I put on an unamused look and walked forward to the pony princess, whose eyes were as wide as plates.

“I will END YOU!” I screamed, and grabbed the iron bars that composed the cell and began to pull on them and they began to bend under the force of my arms. The brittle iron snapped after a few moments and jumped through the hole.

“No one talks to me like that.” I said as I walked forward menacingly. She stood her ground, although I could see the fear in her eyes.

“S-Stay back.” She warned, and I kept walking. Without a seconds warning, planted her front legs and pivoted to buck me. I had already recognized the signs of a classic buck, and I could have easily dodged it, but I decided to humor her. The kick launched me crashing into stone wall and I crunched into the wall, leaving a comical indent. I fell out of the impression of me and landed on the ground not moving. Pretty much acting unconscious.

It was then that Luna began to chew her sister out.

“CELESTIA! WHAT THE FUCK?!?” She screamed in her royal Canterlot voice. Celestia winced at her sisters barrage and then retaliated when it was over.

“I WAS DEFENDING MYSELF! IT PLANNED ON HARMING ME!” She yelled back. I grinned on the floor.

“YOU JUST ANGERED ONE OF THE MOST POWERFUL BEINGS IN EQUESTRIA!”

“I think not. I took him down with a simple buck.”

The two sisters turned around at the sound of my slow clapping and when Celestia saw my face she blanched. I was missing a few teeth and I had several cuts.

“Nice try. You almost hurt me!” I stopped clapping. “But no one ever attacks me without getting away with it.” I started to walk towards her again, and she charged me again. She launched a hoof at my face, and I could’ve easily blocked it, but I allowed it to land and knock me to the ground. I got up with a large hoof shaped bruise on my face.
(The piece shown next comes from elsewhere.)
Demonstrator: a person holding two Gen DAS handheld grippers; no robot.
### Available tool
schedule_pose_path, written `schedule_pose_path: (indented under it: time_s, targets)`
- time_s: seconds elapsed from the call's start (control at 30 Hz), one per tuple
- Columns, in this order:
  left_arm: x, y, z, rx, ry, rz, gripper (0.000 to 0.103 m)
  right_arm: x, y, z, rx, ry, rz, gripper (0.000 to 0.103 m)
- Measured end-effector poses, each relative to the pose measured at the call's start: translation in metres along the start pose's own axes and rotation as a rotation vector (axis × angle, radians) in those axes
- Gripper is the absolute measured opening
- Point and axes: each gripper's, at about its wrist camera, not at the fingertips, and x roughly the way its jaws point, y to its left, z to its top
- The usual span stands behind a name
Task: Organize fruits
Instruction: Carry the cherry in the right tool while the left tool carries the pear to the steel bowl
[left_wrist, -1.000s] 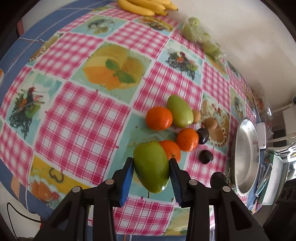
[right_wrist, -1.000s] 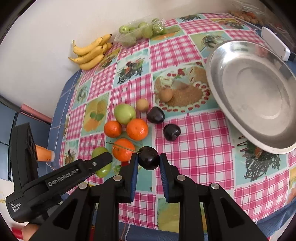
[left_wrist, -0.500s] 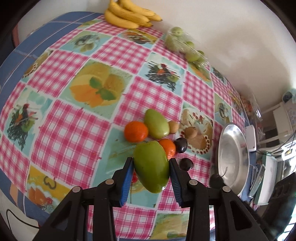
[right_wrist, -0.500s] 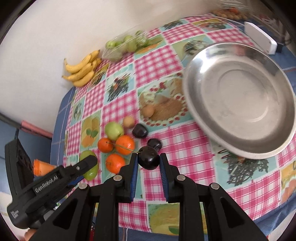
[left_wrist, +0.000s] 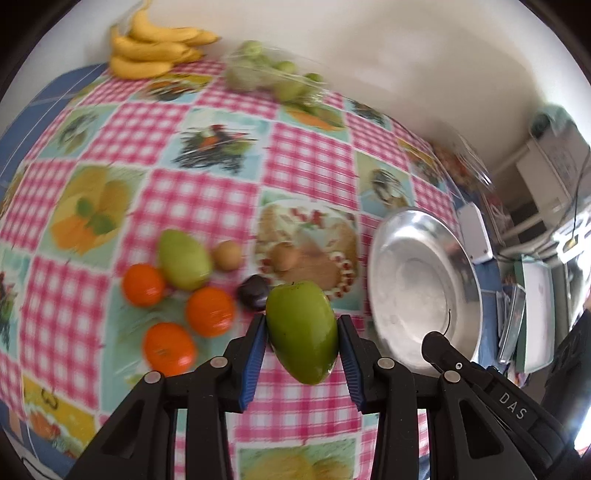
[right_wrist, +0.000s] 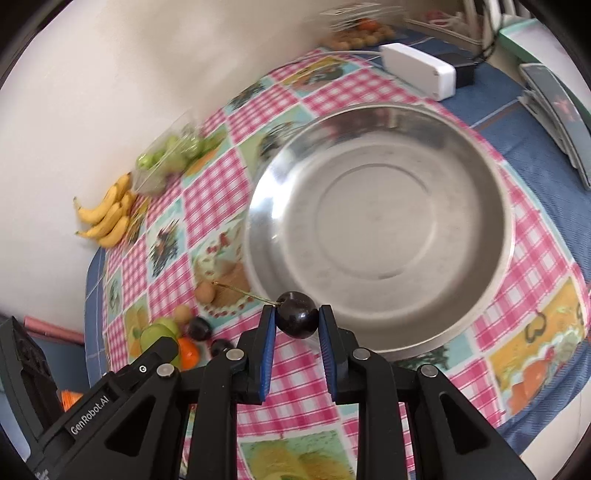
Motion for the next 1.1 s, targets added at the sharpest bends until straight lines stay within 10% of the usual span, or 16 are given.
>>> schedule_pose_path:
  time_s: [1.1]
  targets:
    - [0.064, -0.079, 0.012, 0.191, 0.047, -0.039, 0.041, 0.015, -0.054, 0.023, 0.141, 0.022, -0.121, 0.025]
“Resistance is futile.” I said in a monotone. “You will be terminated.” She hit me again, but this time I kept my balance and whipped my head back up. More teeth were missing and I had a black eye, which was bleeding profusely. I dropped back and a chair materialized beneath me, catching my fall. A wine glass appeared in my hand and I swirled it while adjusting my monocle.

“So how are you dear madame?” I asked with a french accent. She hit me again. The chair and my accessories disappeared as I hit the floor. Once again, I rose and I gave her a blank expression.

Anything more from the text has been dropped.